▸ **Your assignment**: Give back each line of the data exactly.

----

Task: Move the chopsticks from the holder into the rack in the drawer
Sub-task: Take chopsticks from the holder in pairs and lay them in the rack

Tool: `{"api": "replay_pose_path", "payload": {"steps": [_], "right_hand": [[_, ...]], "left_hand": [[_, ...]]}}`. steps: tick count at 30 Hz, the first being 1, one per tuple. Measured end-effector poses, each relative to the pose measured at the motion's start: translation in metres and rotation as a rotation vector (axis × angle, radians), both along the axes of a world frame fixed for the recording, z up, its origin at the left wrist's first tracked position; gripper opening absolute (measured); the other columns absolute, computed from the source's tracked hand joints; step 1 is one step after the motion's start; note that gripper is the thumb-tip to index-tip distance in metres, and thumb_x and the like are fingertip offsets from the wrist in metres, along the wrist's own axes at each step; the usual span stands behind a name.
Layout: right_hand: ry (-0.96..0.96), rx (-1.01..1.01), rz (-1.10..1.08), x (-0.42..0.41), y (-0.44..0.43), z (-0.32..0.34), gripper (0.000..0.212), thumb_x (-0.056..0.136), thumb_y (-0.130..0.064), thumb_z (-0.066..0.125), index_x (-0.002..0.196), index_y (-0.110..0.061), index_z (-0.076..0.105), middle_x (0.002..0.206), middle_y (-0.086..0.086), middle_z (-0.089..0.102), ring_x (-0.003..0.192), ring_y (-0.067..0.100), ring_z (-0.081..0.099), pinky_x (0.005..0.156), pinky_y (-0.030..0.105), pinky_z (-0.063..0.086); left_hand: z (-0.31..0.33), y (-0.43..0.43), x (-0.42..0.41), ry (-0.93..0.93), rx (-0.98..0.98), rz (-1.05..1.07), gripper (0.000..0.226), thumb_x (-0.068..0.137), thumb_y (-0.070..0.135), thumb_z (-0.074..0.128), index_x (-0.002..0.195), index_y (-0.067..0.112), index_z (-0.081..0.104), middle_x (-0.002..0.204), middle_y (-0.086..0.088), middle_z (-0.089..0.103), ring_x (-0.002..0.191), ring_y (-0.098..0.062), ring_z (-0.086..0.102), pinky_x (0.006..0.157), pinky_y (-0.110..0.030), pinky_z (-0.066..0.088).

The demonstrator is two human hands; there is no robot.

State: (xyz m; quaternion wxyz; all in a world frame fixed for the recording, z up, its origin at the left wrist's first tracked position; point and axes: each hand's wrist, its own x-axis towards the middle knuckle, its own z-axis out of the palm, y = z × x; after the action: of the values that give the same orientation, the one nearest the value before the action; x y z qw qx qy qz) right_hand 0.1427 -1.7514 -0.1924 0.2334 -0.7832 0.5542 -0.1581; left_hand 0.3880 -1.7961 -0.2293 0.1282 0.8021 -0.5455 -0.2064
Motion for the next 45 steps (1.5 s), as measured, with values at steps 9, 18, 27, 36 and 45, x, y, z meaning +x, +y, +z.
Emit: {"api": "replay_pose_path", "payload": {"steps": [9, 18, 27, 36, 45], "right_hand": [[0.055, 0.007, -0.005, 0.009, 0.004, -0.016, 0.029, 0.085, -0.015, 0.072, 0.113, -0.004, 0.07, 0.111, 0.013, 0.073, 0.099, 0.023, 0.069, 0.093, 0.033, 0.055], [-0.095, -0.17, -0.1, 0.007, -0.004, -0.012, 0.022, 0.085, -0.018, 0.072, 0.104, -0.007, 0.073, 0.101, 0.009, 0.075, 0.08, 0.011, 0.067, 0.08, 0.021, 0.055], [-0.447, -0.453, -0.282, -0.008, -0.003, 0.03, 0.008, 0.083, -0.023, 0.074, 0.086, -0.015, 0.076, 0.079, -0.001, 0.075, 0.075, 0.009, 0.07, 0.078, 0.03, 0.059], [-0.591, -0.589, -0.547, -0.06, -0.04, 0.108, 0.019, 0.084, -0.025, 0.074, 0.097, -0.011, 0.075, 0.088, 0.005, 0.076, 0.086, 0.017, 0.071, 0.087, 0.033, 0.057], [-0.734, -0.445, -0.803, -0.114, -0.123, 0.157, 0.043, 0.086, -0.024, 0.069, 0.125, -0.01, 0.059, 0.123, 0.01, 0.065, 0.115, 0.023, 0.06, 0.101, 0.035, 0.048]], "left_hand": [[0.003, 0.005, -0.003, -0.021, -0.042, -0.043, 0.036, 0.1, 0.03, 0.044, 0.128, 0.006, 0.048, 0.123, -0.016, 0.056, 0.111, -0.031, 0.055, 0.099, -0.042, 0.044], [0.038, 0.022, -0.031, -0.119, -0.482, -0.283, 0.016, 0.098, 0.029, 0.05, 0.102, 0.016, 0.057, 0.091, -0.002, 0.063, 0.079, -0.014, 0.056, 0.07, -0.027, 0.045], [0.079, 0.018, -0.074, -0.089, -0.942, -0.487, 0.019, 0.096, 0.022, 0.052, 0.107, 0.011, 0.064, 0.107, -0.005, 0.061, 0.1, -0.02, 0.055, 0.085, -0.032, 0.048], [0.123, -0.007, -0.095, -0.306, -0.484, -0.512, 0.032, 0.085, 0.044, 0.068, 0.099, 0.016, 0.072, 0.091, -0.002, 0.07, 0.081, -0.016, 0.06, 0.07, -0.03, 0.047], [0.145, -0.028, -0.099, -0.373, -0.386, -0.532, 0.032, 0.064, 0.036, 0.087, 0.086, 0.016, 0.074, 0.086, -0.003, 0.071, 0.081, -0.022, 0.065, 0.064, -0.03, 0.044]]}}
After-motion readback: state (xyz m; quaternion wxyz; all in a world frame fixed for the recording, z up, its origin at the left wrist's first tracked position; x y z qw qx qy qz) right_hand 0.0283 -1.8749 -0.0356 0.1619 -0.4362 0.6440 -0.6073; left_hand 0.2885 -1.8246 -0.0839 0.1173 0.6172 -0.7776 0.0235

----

▸ **Solution for this exercise**:
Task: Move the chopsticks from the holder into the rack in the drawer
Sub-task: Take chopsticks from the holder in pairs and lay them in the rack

Tool: `{"api": "replay_pose_path", "payload": {"steps": [_], "right_hand": [[_, ...]], "left_hand": [[_, ...]]}}`. steps: tick count at 30 Hz, the first being 1, one per tuple. Measured end-effector poses, each relative to the pose measured at the motion's start: translation in metres and rotation as a rotation vector (axis × angle, radians), both along the axes of a world frame fixed for the recording, z up, its origin at the left wrist's first tracked position; gripper opening absolute (measured); the other columns absolute, computed from the source's tracked hand joints; step 1 is one step after the motion's start; note that gripper is the thumb-tip to index-tip distance in metres, and thumb_x and the like are fingertip offsets from the wrist in metres, along the wrist's own axes at each step; the usual span stands behind a name.
Layout: right_hand: ry (-0.96..0.96), rx (-1.01..1.01), rz (-1.10..1.08), x (-0.42..0.41), y (-0.44..0.43), z (-0.32..0.34), gripper (0.000..0.212), thumb_x (-0.056..0.136), thumb_y (-0.130..0.064), thumb_z (-0.066..0.125), index_x (-0.002..0.196), index_y (-0.110..0.061), index_z (-0.076..0.105), middle_x (0.002..0.206), middle_y (-0.086..0.086), middle_z (-0.089..0.102), ring_x (-0.003..0.192), ring_y (-0.067..0.100), ring_z (-0.081..0.099), pinky_x (0.005..0.156), pinky_y (-0.030..0.105), pinky_z (-0.063..0.086); left_hand: z (-0.31..0.33), y (-0.43..0.43), x (-0.42..0.41), ry (-0.93..0.93), rx (-0.98..0.98), rz (-1.05..1.07), gripper (0.000..0.226), thumb_x (-0.068..0.137), thumb_y (-0.070..0.135), thumb_z (-0.074..0.128), index_x (-0.002..0.195), index_y (-0.067..0.112), index_z (-0.081..0.104), middle_x (-0.002..0.204), middle_y (-0.086..0.088), middle_z (-0.089..0.103), ring_x (-0.002..0.191), ring_y (-0.098..0.062), ring_z (-0.086..0.102), pinky_x (0.006..0.157), pinky_y (-0.110..0.030), pinky_z (-0.066..0.088).

The demonstrator is two human hands; there is no robot.

State: (xyz m; quaternion wxyz; all in a world frame fixed for the recording, z up, its origin at the left wrist's first tracked position; point and axes: each hand's wrist, its own x-axis towards the middle knuckle, its own z-axis out of the palm, y = z × x; after the action: of the values that give the same orientation, the one nearest the value before the action; x y z qw qx qy qz) right_hand 0.1427 -1.7514 -0.1924 0.2334 -0.7832 0.5542 -0.1581; left_hand 0.3880 -1.7961 -0.2293 0.1282 0.8021 -0.5455 -0.2064
Motion for the next 45 steps (1.5 s), as measured, with values at steps 9, 18, 27, 36 and 45, x, y, z meaning +x, +y, +z.
Emit: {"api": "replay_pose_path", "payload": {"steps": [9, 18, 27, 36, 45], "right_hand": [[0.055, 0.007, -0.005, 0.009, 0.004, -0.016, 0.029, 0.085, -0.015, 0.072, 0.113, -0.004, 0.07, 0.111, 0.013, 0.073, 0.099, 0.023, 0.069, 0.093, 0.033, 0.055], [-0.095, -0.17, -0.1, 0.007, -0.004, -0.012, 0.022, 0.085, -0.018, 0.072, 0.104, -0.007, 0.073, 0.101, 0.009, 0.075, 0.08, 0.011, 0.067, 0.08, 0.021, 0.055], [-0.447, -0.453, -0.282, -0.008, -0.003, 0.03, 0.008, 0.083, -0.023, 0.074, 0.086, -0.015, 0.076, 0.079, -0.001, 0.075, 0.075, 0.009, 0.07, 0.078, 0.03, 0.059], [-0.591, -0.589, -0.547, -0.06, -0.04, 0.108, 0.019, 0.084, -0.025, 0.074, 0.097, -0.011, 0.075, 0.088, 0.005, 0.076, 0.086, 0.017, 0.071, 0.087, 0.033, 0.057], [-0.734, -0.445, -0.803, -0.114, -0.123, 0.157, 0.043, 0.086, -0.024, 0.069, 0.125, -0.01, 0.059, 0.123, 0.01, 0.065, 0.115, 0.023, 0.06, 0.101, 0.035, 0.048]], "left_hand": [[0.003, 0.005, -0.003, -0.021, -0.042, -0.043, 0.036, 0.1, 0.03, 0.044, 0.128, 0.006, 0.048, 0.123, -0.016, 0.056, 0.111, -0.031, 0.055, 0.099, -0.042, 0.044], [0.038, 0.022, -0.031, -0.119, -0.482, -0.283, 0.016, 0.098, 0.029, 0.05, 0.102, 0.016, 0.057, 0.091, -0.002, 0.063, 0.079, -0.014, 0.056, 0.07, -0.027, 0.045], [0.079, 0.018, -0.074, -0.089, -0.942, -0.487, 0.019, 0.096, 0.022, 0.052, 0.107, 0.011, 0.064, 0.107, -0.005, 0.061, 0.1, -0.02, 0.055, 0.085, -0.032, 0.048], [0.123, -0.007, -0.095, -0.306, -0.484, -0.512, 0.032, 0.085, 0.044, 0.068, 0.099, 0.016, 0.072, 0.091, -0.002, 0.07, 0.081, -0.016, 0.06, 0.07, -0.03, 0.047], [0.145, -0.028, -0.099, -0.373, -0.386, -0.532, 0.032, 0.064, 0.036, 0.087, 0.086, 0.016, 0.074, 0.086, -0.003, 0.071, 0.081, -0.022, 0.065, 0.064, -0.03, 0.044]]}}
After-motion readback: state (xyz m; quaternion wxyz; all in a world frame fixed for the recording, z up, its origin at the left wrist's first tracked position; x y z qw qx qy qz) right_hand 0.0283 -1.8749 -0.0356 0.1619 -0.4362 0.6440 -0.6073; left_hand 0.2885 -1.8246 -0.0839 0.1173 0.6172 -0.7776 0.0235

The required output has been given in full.